## Action item
Using "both" as the search string, find the matching lines below and copy them.

## Data provided
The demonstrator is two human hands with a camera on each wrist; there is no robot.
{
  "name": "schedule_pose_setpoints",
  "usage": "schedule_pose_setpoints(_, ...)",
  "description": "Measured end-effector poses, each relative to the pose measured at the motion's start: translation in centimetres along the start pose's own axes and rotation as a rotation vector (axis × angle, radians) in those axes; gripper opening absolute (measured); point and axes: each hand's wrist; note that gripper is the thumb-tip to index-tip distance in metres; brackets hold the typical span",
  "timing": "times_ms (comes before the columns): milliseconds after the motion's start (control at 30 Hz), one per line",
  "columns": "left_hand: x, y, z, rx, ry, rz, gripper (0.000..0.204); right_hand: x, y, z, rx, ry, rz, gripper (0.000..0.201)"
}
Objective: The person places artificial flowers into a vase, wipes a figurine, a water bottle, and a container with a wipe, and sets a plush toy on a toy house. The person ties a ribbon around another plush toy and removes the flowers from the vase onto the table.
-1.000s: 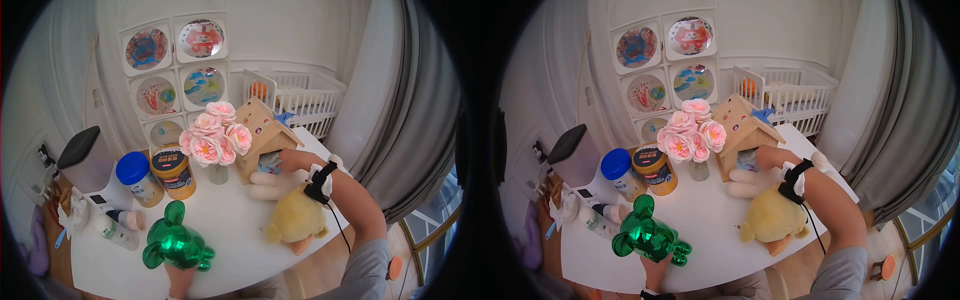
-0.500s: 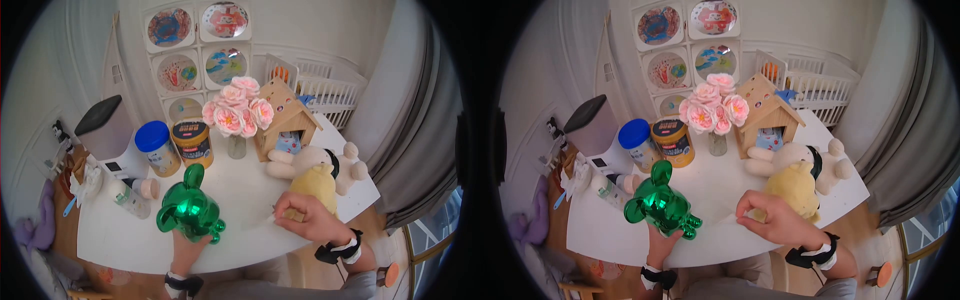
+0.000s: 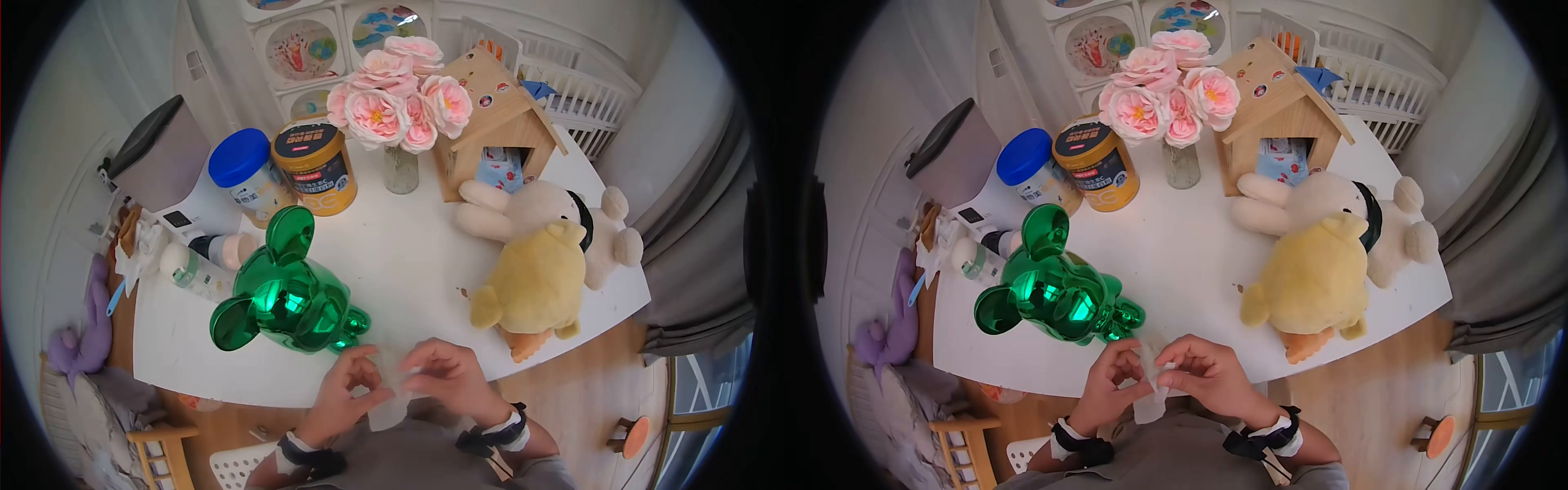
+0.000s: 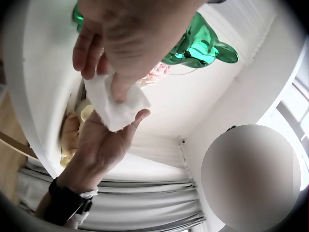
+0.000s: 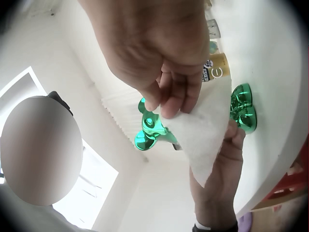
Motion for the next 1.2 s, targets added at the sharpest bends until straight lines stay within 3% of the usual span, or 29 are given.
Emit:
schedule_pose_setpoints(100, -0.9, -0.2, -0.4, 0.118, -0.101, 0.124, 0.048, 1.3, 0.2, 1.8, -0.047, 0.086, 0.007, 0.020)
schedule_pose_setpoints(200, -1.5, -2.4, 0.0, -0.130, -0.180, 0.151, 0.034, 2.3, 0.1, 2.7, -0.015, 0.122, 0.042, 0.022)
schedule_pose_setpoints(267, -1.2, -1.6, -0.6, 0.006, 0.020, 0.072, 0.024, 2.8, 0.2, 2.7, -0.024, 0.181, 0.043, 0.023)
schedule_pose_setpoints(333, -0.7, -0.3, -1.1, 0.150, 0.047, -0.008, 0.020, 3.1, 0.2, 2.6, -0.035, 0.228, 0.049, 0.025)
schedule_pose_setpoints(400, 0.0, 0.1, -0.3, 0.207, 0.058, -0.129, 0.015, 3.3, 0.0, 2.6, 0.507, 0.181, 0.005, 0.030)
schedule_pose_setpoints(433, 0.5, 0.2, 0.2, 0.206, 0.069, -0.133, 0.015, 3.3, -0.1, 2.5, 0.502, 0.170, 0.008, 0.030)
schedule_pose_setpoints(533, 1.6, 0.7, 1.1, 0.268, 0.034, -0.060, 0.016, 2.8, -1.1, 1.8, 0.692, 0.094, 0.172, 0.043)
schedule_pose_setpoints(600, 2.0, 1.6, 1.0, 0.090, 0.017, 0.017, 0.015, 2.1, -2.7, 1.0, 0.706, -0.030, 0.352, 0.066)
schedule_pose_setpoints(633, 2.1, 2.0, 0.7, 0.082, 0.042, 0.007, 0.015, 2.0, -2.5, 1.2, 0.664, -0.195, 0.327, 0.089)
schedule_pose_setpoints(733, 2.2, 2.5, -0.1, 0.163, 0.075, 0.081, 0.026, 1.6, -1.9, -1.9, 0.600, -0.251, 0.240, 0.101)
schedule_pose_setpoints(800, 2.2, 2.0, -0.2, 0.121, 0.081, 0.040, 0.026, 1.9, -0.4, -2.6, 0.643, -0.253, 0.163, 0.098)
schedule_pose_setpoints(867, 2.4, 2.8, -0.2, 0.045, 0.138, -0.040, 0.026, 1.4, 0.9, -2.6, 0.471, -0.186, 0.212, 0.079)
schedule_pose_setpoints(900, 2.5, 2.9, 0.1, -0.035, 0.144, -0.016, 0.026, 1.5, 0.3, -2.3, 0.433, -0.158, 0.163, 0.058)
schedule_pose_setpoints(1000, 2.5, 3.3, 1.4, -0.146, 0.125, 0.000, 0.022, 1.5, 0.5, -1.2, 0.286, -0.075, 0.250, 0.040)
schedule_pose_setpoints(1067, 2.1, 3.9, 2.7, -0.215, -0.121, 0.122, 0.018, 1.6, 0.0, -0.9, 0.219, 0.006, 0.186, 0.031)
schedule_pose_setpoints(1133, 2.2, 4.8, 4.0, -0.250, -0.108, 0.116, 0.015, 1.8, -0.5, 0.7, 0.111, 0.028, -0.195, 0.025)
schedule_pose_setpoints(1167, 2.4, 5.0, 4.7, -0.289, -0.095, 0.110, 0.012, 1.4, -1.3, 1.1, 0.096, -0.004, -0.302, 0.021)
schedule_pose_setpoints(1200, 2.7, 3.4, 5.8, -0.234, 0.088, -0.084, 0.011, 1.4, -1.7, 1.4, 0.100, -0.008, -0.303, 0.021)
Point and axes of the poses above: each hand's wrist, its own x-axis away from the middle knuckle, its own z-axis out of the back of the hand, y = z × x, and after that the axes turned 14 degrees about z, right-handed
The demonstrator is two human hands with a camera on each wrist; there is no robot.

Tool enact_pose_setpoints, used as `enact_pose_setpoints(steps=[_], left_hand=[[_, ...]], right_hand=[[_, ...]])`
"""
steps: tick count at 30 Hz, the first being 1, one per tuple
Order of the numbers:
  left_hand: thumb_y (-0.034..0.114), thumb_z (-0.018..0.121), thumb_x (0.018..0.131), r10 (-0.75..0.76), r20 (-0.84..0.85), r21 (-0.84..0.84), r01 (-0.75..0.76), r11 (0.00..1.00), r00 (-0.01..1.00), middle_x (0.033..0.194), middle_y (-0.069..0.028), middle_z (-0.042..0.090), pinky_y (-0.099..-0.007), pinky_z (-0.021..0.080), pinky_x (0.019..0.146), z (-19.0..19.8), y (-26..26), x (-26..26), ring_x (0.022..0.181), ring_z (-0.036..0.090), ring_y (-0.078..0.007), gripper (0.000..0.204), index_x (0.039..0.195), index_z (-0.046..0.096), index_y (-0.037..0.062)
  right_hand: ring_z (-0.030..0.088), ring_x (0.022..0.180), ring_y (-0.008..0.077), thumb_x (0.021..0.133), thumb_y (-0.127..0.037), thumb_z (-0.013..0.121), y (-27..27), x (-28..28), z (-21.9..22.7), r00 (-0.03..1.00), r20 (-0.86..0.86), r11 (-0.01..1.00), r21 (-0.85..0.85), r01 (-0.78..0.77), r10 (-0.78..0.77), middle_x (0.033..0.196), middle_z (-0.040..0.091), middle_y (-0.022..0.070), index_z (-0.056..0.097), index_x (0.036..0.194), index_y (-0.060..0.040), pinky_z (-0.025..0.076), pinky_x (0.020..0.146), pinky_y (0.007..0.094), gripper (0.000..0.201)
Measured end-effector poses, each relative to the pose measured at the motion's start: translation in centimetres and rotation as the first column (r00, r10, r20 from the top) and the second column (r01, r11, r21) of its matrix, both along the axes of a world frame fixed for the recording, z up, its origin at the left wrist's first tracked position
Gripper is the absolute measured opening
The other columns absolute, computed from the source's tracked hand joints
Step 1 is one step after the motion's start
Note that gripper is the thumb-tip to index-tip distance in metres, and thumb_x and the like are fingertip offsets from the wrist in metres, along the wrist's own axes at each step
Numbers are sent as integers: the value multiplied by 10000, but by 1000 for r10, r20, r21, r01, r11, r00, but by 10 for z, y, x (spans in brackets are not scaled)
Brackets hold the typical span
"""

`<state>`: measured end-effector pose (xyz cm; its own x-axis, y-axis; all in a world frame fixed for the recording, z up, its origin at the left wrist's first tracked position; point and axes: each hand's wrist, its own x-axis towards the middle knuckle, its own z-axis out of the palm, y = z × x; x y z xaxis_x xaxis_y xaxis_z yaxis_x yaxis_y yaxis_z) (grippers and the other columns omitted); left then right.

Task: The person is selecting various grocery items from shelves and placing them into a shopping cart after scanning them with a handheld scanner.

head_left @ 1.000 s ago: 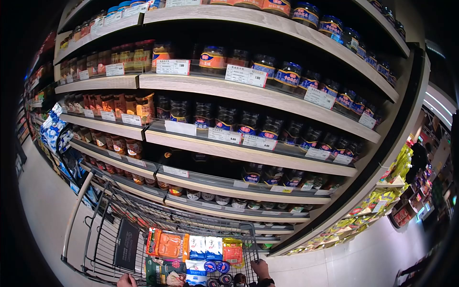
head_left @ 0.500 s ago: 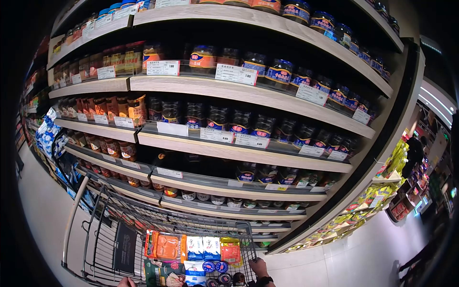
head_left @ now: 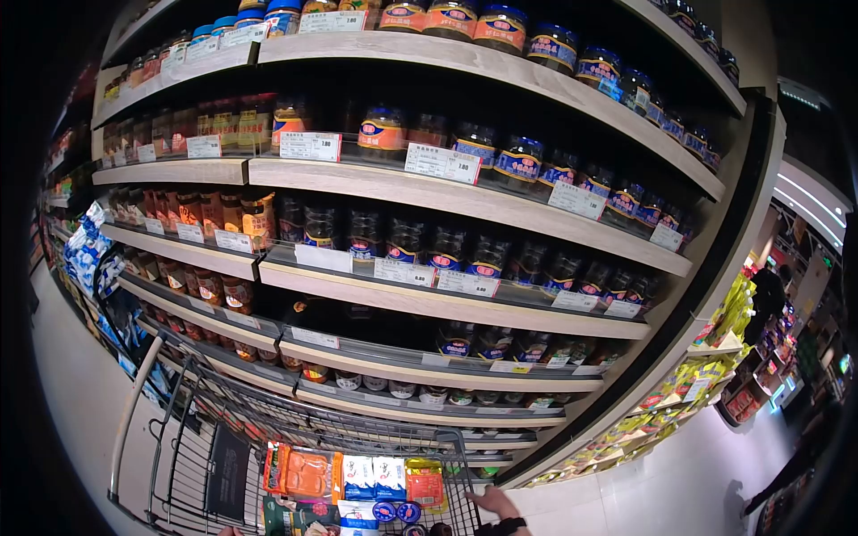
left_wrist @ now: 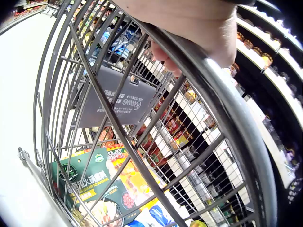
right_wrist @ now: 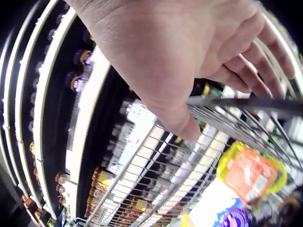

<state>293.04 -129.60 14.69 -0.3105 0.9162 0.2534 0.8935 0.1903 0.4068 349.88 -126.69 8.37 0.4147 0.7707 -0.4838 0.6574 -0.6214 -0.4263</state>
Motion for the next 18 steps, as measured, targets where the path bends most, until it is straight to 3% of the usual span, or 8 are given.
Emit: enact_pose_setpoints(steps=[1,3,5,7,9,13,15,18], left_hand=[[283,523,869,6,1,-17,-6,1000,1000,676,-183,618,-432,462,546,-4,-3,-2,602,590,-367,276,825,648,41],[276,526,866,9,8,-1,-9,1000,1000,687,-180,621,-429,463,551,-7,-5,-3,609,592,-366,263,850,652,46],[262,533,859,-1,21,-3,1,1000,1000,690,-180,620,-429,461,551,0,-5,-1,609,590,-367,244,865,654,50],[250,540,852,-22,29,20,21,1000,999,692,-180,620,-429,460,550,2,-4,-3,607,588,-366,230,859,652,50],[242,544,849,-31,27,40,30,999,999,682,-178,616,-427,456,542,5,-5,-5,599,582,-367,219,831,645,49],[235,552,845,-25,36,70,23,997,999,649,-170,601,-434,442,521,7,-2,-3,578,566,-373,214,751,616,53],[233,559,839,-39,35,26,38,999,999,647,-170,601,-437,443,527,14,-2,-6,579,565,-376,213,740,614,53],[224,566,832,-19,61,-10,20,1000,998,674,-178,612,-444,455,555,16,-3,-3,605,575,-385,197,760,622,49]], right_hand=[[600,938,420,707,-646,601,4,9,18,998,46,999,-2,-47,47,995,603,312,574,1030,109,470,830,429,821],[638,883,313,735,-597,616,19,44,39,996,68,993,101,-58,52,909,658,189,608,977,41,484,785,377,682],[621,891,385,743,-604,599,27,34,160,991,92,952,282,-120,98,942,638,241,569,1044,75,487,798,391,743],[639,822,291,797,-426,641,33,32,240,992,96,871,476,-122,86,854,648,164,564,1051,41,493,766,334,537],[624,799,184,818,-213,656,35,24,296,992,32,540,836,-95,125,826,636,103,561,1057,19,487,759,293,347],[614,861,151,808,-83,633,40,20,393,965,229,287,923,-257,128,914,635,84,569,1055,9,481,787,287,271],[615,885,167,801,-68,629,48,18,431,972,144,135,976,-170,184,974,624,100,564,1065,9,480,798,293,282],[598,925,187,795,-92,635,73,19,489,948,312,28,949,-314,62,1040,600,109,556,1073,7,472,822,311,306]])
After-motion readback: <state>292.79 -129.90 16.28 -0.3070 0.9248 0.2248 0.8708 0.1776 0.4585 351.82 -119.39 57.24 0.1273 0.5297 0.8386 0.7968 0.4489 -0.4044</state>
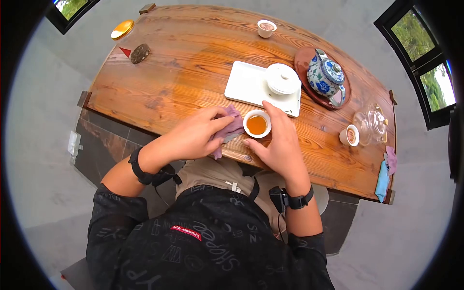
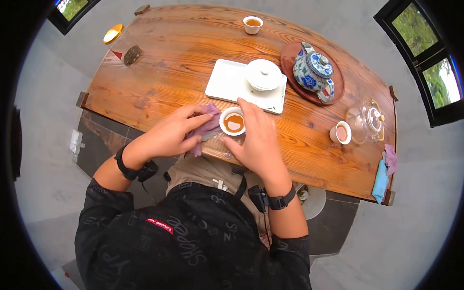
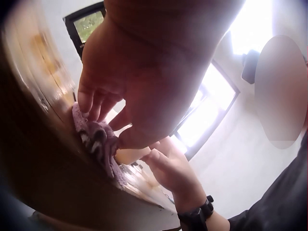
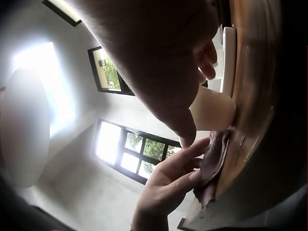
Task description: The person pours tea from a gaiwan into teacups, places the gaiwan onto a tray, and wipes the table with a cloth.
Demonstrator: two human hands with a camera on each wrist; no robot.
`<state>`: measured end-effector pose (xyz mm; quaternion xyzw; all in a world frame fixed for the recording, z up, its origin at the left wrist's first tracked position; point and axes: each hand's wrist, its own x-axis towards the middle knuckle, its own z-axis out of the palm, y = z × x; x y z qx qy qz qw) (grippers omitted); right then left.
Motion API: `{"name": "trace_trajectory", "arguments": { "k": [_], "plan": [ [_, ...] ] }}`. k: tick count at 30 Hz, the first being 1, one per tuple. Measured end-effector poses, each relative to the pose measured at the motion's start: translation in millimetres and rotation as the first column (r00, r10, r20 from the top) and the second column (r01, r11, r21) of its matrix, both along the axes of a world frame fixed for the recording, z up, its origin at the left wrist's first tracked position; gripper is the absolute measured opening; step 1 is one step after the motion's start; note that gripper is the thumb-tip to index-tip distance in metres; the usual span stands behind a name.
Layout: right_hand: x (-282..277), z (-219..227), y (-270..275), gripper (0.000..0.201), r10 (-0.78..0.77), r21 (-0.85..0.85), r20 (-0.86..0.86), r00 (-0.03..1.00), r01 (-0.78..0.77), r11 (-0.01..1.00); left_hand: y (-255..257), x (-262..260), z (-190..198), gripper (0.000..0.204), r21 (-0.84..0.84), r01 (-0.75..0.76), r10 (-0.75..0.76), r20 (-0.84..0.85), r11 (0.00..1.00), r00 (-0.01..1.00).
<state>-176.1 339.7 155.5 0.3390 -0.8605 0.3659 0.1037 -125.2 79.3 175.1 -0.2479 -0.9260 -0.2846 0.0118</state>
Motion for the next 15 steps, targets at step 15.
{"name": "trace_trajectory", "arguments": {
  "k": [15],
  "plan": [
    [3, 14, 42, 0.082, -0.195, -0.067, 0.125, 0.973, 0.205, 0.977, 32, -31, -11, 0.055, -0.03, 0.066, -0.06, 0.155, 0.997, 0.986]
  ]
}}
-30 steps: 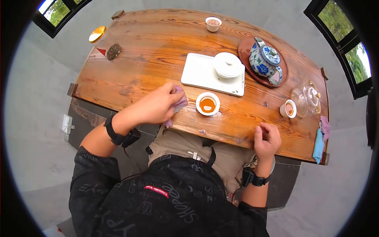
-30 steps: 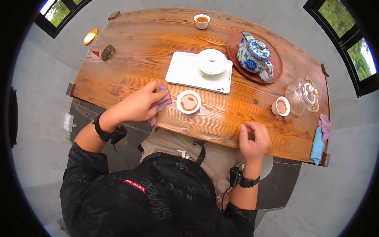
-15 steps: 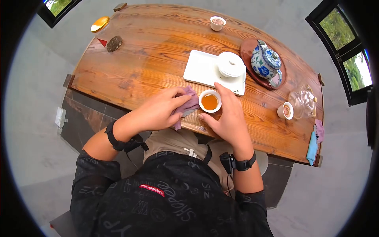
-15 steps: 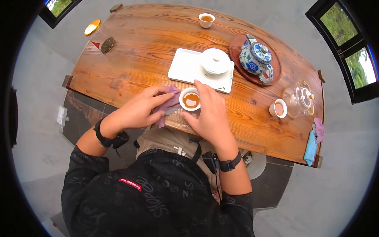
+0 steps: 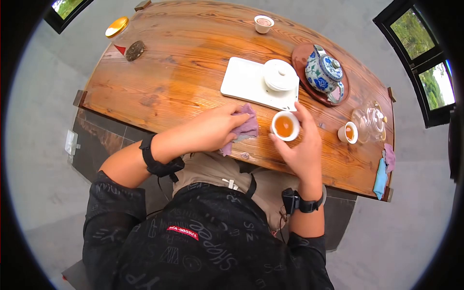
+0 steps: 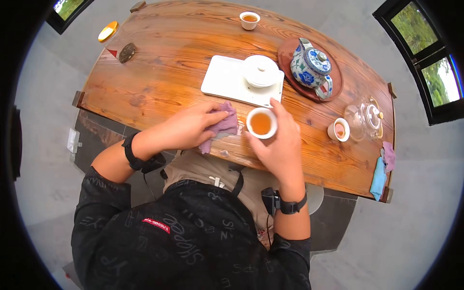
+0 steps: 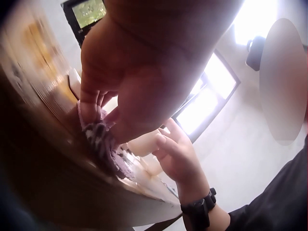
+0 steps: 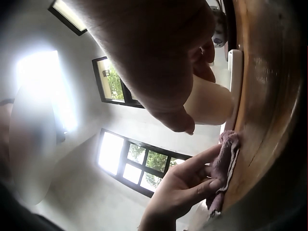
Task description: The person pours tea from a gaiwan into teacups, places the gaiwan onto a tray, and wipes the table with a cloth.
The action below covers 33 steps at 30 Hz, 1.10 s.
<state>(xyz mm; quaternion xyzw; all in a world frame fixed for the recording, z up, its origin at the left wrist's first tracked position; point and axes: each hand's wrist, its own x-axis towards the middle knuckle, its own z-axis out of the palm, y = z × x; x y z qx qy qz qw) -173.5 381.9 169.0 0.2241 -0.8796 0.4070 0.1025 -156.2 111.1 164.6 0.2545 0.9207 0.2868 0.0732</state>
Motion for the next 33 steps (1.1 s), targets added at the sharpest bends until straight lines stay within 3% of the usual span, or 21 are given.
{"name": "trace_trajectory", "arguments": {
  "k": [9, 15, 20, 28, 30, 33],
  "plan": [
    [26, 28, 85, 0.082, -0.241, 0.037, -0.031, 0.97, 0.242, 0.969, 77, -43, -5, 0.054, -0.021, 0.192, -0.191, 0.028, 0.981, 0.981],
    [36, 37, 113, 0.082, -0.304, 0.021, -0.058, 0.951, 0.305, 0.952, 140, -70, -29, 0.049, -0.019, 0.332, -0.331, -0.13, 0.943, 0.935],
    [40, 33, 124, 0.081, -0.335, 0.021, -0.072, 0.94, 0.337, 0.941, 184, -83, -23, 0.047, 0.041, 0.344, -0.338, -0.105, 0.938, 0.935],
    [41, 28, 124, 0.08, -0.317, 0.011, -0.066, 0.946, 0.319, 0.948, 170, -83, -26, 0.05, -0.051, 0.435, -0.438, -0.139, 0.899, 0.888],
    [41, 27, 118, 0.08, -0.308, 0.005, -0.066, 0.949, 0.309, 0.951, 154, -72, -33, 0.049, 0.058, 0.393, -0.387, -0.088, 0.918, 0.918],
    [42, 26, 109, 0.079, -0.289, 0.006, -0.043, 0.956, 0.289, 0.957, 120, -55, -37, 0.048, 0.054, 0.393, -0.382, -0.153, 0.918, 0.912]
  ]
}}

## Result of this exercise
Measured end-effector poses, each relative to the pose measured at the motion's start: translation in centimetres and rotation as the first column (r00, r10, r20 from the top) and the second column (r01, r11, r21) of its matrix, both along the axes of a world frame fixed for the recording, z up, its origin at the left wrist's first tracked position
Motion API: `{"name": "trace_trajectory", "arguments": { "k": [_], "plan": [ [_, ...] ] }}`. k: tick count at 30 Hz, the first being 1, one per tuple. Measured end-effector poses, each relative to the pose measured at the motion's start: translation in millimetres and rotation as the first column (r00, r10, r20 from the top) and the second column (r01, r11, r21) of its matrix, both along the axes of a world frame fixed for the recording, z up, its origin at the left wrist's first tracked position; gripper is the absolute measured opening; step 1 is one step after the motion's start; note that gripper is the thumb-tip to index-tip distance in metres; the usual span stands behind a name.

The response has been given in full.